La prévention revêt également une importance cruciale pour éviter une escalade des conflits. En s’attaquant aux causes sous-jacentes telles que l’inégalité et la pauvreté, on parvient à réduire les tensions et les frustrations. De même, encourager un dialogue au moment adéquat permet de bâtir la confiance.

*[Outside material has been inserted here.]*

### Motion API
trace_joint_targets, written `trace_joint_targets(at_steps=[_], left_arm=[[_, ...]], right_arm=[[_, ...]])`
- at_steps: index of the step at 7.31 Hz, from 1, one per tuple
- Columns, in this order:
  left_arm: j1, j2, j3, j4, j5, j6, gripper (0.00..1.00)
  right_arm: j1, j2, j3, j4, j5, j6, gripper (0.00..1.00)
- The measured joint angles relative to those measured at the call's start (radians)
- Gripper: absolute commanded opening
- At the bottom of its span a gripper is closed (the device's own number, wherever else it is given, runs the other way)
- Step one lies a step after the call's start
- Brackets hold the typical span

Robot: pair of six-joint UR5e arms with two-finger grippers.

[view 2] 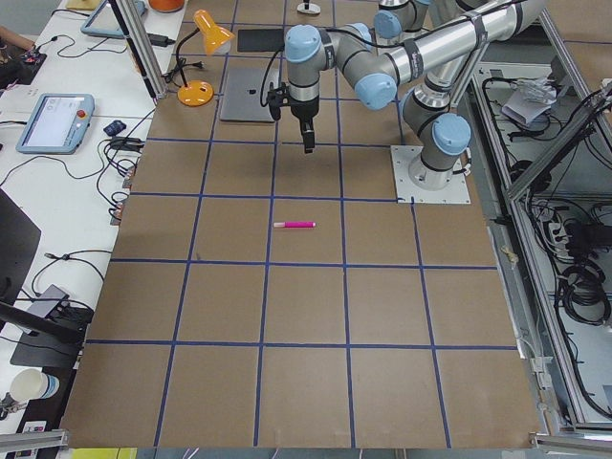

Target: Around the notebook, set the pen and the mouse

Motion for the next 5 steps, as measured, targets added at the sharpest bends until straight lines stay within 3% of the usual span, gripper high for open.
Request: trace_joint_targets(at_steps=[3,4,5], left_arm=[[0.134,-0.065,-0.068,0.161,0.059,0.126,1.0],[0.174,-0.095,-0.104,0.237,0.045,0.156,1.0],[0.198,-0.127,-0.136,0.31,0.021,0.206,1.0]], right_arm=[[-0.001,0.03,0.002,-0.016,-0.021,-0.002,0.95],[-0.001,0.038,0.002,-0.021,-0.027,-0.002,0.72],[-0.001,0.041,0.002,-0.023,-0.029,-0.002,0.6]])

Pour conclure, j’aimerais saisir cette occasion pour attirer l’attention une fois de plus sur la nécessité de pouvoir disposer de ce que j’appellerais un “refuge d’espoir” pour les victimes de violences sexuelles. L’hôpital Panzi à Bukavu, que le Roi et moi-même avons visité il y a deux ans, est un bel exemple d’un tel havre de paix. Nous avons été fortement impressionnés par la triste réalité et la brutalité des violences sexuelles commises dans cette région instable. Cette visite de terrain nous a confronté à ce qui serait non pas une crise humanitaire mais une crise de l’humanité. Mais nous avons aussi été marqués par le courage exceptionnel des patientes et l’engagement total et inconditionnel du personnel médical. Cette visite de l’hôpital Panzi a renforcé notre foi en la résilience des femmes. Toute initiative qui contribue à promouvoir le respect, la dignité et la justice mérite notre appui.
Inspirons-nous donc de l’exemple de l’hôpital Panzi et continuons à lutter pour un monde dans lequel les femmes ne connaîtront plus l’angoisse et la soumission. Fixons-nous comme objectif un monde dans lequel les femmes puissent mettre leur force en œuvre comme architectes de la paix et garantes de la sécurité.